What you need to do → Using the data below, gather each line that includes the word "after".
- - - - -
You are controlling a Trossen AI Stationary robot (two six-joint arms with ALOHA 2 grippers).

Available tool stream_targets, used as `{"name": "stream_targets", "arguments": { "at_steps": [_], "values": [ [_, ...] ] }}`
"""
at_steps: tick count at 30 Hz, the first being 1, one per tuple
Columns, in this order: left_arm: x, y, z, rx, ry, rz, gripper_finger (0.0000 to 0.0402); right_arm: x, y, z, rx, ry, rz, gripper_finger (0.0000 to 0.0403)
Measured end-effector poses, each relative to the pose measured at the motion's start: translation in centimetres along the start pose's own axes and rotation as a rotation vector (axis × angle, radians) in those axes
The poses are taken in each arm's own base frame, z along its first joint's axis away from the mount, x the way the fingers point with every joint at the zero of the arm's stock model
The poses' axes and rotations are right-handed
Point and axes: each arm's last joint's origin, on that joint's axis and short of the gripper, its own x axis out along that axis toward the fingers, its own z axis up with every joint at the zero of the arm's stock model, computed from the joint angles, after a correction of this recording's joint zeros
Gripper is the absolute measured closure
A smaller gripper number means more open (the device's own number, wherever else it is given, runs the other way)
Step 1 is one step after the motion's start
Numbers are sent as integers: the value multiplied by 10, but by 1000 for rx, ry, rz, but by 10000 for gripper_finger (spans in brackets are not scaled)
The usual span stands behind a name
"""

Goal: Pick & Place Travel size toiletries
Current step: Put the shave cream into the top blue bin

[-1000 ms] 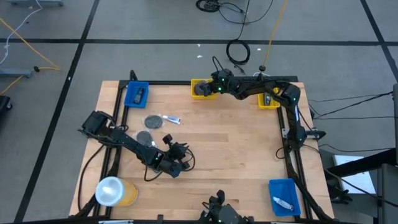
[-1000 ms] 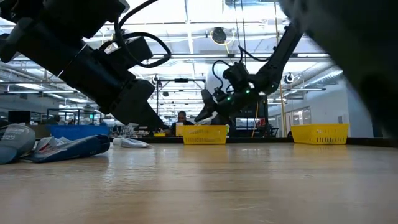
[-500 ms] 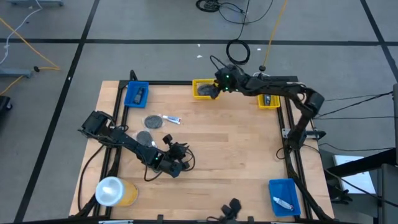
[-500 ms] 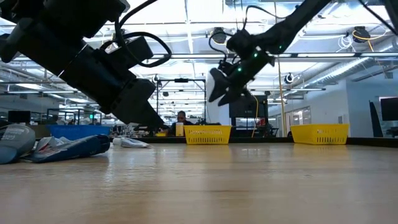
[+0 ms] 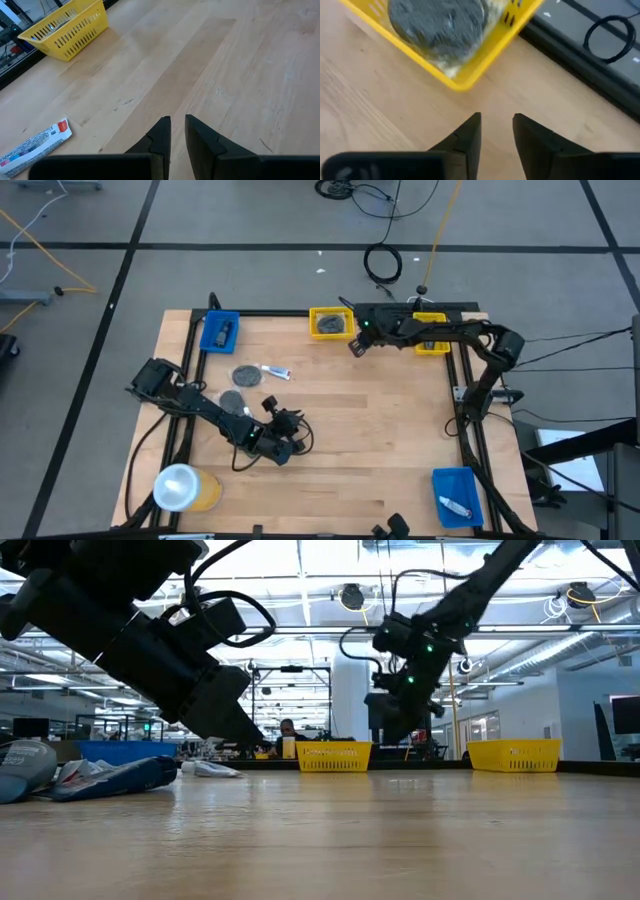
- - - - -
Solution to this task →
Point and axes: each arm's last joint's origin, on that joint's axis and short of the gripper, its own x axis out along that axis toward the fingers, its own z axis up with every joint at the zero of the arm's stock model, computed from the joint angles, after a correction of this recording's joint zeros
Step 1 is one step after the motion's start

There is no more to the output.